### SOURCE DATA
◆ ◆ ◆ ◆ ◆
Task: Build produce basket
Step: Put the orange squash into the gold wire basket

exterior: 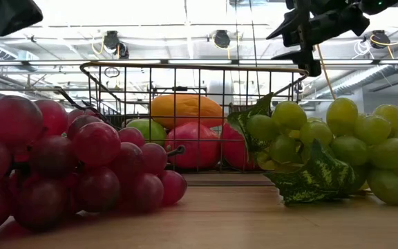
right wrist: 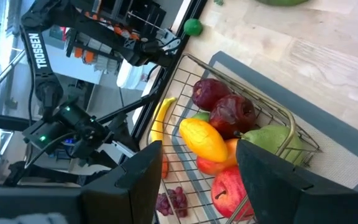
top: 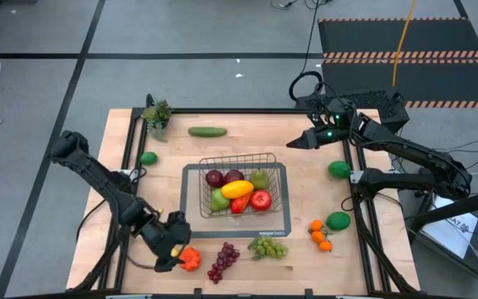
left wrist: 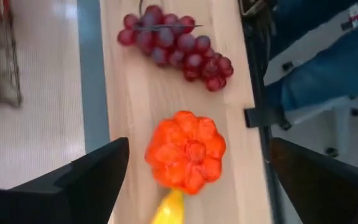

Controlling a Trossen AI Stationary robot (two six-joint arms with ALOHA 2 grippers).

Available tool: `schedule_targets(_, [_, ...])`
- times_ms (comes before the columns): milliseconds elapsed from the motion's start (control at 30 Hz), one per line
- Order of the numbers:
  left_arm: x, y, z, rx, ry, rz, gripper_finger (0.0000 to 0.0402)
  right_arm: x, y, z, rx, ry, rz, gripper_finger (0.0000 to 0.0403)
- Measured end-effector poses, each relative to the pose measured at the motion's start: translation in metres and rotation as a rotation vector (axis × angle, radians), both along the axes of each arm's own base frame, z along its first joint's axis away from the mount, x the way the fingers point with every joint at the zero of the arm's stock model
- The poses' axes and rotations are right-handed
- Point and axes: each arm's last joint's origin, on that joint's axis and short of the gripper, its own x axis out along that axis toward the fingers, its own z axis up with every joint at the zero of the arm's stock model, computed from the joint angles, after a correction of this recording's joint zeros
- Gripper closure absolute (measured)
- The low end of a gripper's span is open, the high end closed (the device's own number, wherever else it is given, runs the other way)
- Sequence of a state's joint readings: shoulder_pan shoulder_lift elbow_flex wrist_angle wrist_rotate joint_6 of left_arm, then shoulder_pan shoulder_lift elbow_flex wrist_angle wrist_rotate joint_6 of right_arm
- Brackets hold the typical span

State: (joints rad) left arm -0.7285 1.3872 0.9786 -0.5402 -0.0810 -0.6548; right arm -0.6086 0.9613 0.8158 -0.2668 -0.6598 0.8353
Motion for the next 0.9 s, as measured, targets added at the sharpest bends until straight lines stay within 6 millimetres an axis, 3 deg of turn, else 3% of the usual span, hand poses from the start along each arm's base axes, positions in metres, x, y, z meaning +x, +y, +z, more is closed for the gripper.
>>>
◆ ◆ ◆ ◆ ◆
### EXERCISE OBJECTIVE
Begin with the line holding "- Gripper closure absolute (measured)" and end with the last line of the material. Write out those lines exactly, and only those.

### RESULT
- Gripper closure absolute (measured)
- The low end of a gripper's span is open, the high end closed (the device's own number, wherever else it is given, runs the other way)
- Sequence of a state's joint readings: shoulder_pan shoulder_lift elbow_flex wrist_angle wrist_rotate joint_6 of left_arm, then shoulder_pan shoulder_lift elbow_flex wrist_angle wrist_rotate joint_6 of right_arm
- Brackets hold the typical span

State: (joints rad) left arm -0.7285 1.3872 0.9786 -0.5402 -0.0810 -0.6548; right arm -0.6086 0.9613 0.8158 -0.2668 -0.6598 0.8353
Motion for the next 0.9 s, as measured, targets added at the sharpest bends until straight lines stay within 6 millimetres an axis, 3 deg of turn, else 3% of the usual span, hand poses from the start along each arm's base axes, positions in metres, x, y, z meaning +x, +y, +z, more is closed for the gripper.
>>>

Nothing more remains for this exercise.